EXERCISE DIRECTIONS
Nothing should be dropped or changed: copy every line of the listing.

THE INPUT

######

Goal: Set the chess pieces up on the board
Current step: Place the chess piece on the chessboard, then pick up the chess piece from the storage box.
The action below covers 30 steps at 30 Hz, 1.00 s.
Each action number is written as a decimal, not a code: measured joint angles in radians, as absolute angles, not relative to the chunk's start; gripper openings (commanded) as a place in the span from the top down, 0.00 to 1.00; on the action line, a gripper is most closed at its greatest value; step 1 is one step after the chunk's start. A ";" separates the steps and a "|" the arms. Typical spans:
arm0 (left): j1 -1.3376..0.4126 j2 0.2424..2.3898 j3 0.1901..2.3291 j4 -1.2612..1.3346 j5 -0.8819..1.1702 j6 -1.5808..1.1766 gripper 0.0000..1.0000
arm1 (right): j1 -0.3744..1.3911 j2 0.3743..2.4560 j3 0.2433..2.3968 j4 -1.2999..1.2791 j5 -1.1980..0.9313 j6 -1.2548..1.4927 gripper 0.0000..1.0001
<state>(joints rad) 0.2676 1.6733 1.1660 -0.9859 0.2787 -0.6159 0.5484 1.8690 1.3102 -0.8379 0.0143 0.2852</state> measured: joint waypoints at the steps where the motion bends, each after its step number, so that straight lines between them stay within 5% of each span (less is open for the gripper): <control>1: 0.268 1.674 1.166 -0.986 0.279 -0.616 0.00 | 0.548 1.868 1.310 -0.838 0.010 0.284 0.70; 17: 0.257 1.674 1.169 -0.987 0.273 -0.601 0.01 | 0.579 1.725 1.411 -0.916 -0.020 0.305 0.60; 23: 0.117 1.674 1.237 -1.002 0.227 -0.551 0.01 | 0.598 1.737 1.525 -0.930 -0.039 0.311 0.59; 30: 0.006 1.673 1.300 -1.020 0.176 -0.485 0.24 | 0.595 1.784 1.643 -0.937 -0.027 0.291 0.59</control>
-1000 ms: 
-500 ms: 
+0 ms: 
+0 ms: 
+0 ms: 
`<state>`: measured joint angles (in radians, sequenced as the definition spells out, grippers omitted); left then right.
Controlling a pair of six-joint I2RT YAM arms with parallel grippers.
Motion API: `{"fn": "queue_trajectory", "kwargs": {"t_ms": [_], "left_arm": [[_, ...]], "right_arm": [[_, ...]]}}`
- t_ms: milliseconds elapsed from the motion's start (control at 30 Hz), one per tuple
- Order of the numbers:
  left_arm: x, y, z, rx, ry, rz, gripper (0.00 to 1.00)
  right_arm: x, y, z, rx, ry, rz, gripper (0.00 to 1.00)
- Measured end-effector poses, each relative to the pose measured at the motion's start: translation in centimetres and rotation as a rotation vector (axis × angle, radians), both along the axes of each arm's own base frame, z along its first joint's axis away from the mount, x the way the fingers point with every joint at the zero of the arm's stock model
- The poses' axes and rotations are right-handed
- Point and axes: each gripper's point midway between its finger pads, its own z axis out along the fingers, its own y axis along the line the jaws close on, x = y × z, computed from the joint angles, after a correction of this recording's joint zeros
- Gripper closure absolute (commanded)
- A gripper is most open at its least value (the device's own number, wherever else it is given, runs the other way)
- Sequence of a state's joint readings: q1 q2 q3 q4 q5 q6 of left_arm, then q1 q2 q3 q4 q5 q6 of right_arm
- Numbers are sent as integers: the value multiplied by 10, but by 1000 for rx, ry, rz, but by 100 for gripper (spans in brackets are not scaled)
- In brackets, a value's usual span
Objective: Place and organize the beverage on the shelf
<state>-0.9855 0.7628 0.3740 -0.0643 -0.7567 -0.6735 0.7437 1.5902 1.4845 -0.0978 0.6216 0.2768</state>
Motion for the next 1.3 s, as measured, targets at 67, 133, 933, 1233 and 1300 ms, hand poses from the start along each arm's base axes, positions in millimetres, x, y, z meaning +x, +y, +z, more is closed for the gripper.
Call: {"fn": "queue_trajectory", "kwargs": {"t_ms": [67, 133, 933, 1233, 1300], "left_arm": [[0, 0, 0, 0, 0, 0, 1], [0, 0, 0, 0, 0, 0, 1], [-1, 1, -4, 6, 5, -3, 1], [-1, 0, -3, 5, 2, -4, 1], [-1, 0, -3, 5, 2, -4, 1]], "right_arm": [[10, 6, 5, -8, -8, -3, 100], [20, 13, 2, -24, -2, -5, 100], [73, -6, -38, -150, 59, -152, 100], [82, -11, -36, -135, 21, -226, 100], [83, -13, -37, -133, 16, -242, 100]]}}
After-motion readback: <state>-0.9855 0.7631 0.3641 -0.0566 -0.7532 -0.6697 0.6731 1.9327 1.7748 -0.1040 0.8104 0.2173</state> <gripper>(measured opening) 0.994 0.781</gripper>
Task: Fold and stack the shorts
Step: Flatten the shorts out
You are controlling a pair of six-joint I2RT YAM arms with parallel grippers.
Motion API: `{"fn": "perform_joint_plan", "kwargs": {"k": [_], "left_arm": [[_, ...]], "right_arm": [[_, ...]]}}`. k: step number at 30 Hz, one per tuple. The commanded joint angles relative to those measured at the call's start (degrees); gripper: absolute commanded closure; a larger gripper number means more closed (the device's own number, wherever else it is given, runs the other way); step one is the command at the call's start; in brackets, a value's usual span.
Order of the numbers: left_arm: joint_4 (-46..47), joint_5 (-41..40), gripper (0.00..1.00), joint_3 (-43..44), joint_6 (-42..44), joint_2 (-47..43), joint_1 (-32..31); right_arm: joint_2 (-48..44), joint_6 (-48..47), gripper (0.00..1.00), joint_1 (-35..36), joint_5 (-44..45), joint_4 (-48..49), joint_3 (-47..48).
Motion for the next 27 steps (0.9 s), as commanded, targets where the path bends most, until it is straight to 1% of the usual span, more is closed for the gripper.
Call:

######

TASK SOLUTION
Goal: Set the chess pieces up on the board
Current step: Place the chess piece on the chessboard, then pick up the chess piece from the storage box.
The action below covers 30 steps at 30 Hz, 1.00 s.
Each action number is written as a decimal, not a code: measured joint angles in radians, as absolute angles, not relative to the chunk's start; gripper openings (commanded) as a place in the span from the top down, 0.00 to 1.00; on the action line, a gripper is most closed at its greatest value; step 1 is one step after the chunk's start. A ";" separates the steps and a "|" the arms. Typical spans:
arm0 (left): j1 -1.3376..0.4126 j2 0.2424..2.3898 j3 0.1901..2.3291 j4 -1.2612..1.3346 j5 -0.8819..1.1702 j6 -1.5808..1.1766 gripper 0.0000..1.0000
arm1 (right): j1 -0.3744..1.3911 j2 0.3743..2.4560 j3 0.2433..2.3968 j4 -1.2999..1.2791 j5 -1.1980..0.9313 j6 -1.2548..1.4927 gripper 0.0000..1.0001
<state>(joints rad) 0.2676 1.6733 1.1660 -0.9859 0.2787 -0.6159 0.5484 1.8690 1.3102 -0.8379 0.0143 0.2852</state> measured: joint waypoints at the steps where the motion bends, each after its step number, so that straight lines between them stay within 5% of each span (less is open for the gripper): <control>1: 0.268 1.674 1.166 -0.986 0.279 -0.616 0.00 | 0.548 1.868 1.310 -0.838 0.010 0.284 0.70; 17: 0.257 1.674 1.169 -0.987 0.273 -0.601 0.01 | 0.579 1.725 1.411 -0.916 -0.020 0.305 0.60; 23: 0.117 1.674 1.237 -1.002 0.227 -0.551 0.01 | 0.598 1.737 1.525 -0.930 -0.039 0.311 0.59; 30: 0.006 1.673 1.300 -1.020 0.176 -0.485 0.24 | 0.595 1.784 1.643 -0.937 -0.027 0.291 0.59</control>
-1000 ms: 
-500 ms: 
+0 ms: 
+0 ms: 
+0 ms: 
`<state>`: measured joint angles (in radians, sequenced as the definition spells out, grippers omitted); left then right.
Controlling a pair of six-joint I2RT YAM arms with parallel grippers.
Motion API: `{"fn": "queue_trajectory", "kwargs": {"t_ms": [_], "left_arm": [[_, ...]], "right_arm": [[_, ...]]}}`
- t_ms: milliseconds elapsed from the motion's start (control at 30 Hz), one per tuple
- Order of the numbers:
  left_arm: x, y, z, rx, ry, rz, gripper (0.00 to 1.00)
  right_arm: x, y, z, rx, ry, rz, gripper (0.00 to 1.00)
- Measured end-effector poses, each relative to the pose measured at the motion's start: translation in centimetres and rotation as a rotation vector (axis × angle, radians), both along the axes of each arm's own base frame, z along its first joint's axis away from the mount, x the way the fingers point with every joint at the zero of the arm's stock model
- The poses' axes and rotations are right-handed
- Point and axes: each gripper's point midway between its finger pads, its own z axis out along the fingers, its own y axis along the line the jaws close on, x = y × z, computed from the joint angles, after a correction of this recording's joint zeros
- Gripper closure absolute (commanded)
- A gripper is most open at its least value (the device's own number, wherever else it is given, runs the other way)
- Sequence of a state's joint readings: q1 q2 q3 q4 q5 q6 of left_arm, then q1 q2 q3 q4 q5 q6 of right_arm
- Numbers are sent as integers: the value multiplied by 10, but by 1000 for rx, ry, rz, but by 100 for gripper (spans in brackets are not scaled)
- In brackets, a value's usual span
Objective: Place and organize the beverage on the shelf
<state>-0.9855 0.7628 0.3740 -0.0643 -0.7567 -0.6735 0.7437 1.5902 1.4845 -0.0978 0.6216 0.2768</state>
Motion for the next 1.3 s, as measured, targets at 67, 133, 933, 1233 and 1300 ms, hand poses from the start along each arm's base axes, positions in millimetres, x, y, z meaning +x, +y, +z, more is closed for the gripper.
Call: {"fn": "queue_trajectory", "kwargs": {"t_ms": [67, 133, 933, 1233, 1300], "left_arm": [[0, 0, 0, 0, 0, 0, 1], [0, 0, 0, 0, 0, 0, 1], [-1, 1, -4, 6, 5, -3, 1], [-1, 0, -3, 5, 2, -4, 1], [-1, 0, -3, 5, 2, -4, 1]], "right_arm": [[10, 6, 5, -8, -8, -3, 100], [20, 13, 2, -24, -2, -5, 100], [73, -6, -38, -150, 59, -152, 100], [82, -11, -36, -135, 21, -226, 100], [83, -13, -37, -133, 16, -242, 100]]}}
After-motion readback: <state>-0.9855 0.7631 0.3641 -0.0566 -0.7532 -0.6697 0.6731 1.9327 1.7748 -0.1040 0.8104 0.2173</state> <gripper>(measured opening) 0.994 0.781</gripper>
Task: Fold and stack the shorts
Step: Flatten the shorts out
You are controlling a pair of six-joint I2RT YAM arms with parallel grippers.
Motion API: `{"fn": "perform_joint_plan", "kwargs": {"k": [_], "left_arm": [[_, ...]], "right_arm": [[_, ...]]}}`. k: step number at 30 Hz, one per tuple. The commanded joint angles relative to those measured at the call's start (degrees); gripper: absolute commanded closure; a larger gripper number means more closed (the device's own number, wherever else it is given, runs the other way); step one is the command at the call's start; in brackets, a value's usual span.
Order of the numbers: left_arm: joint_4 (-46..47), joint_5 (-41..40), gripper (0.00..1.00), joint_3 (-43..44), joint_6 (-42..44), joint_2 (-47..43), joint_1 (-32..31); right_arm: joint_2 (-48..44), joint_6 (-48..47), gripper (0.00..1.00), joint_1 (-35..36), joint_5 (-44..45), joint_4 (-48..49), joint_3 (-47..48).
Motion for the next 27 steps (0.9 s), as commanded, targets where the path bends most, until it is straight to 1% of the usual span, more is closed for the gripper.
Call:

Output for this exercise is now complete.